======== Dataset excerpt ========

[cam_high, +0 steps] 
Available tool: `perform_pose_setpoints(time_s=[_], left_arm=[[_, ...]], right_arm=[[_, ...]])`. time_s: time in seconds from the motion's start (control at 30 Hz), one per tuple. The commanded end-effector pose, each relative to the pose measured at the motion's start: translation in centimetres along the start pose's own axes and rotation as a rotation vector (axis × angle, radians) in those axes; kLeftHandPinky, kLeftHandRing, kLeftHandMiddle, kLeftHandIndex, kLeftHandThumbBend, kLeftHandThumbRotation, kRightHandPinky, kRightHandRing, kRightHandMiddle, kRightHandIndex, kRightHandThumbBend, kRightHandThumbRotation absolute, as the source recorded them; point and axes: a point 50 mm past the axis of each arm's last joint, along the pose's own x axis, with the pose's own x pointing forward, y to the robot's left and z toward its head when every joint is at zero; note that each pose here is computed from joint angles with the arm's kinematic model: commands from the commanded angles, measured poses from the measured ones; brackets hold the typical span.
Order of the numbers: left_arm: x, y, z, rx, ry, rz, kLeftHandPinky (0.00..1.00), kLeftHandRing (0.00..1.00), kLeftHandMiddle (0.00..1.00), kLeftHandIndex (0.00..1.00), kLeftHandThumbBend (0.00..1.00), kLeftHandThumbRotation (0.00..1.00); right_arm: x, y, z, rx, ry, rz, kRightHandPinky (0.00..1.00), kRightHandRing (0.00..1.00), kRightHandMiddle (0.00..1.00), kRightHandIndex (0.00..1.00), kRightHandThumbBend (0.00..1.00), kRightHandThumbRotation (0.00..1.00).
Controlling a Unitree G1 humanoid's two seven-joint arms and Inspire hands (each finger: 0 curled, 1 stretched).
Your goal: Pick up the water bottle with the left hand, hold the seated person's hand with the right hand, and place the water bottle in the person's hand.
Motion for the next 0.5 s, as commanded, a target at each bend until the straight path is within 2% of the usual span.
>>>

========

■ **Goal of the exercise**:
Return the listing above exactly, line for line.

■ **Answer to this exercise**:
[cam_high, +0 steps] 
Available tool: `perform_pose_setpoints(time_s=[_], left_arm=[[_, ...]], right_arm=[[_, ...]])`. time_s: time in seconds from the motion's start (control at 30 Hz), one per tuple. The commanded end-effector pose, each relative to the pose measured at the motion's start: translation in centimetres along the start pose's own axes and rotation as a rotation vector (axis × angle, radians) in those axes; kLeftHandPinky, kLeftHandRing, kLeftHandMiddle, kLeftHandIndex, kLeftHandThumbBend, kLeftHandThumbRotation, kRightHandPinky, kRightHandRing, kRightHandMiddle, kRightHandIndex, kRightHandThumbBend, kRightHandThumbRotation absolute, as the source recorded them; point and axes: a point 50 mm past the axis of each arm's last joint, along the pose's own x axis, with the pose's own x pointing forward, y to the robot's left and z toward its head when every joint is at zero; note that each pose here is computed from joint angles with the arm's kinematic model: commands from the commanded angles, measured poses from the measured ones; brackets hold the typical span.
Order of the numbers: left_arm: x, y, z, rx, ry, rz, kLeftHandPinky (0.00..1.00), kLeftHandRing (0.00..1.00), kLeftHandMiddle (0.00..1.00), kLeftHandIndex (0.00..1.00), kLeftHandThumbBend (0.00..1.00), kLeftHandThumbRotation (0.00..1.00); right_arm: x, y, z, rx, ry, rz, kRightHandPinky (0.00..1.00), kRightHandRing (0.00..1.00), kRightHandMiddle (0.00..1.00), kRightHandIndex (0.00..1.00), kRightHandThumbBend (0.00..1.00), kRightHandThumbRotation (0.00..1.00).
Controlling a Unitree G1 humanoid's two seven-joint arms and Inspire hands (each finger: 0 curled, 1 stretched).
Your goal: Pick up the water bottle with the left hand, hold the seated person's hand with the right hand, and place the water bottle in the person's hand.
Motion for the next 0.5 s, as commanded, a target at each bend until the straight path is within 2% of the usual span.
>>>

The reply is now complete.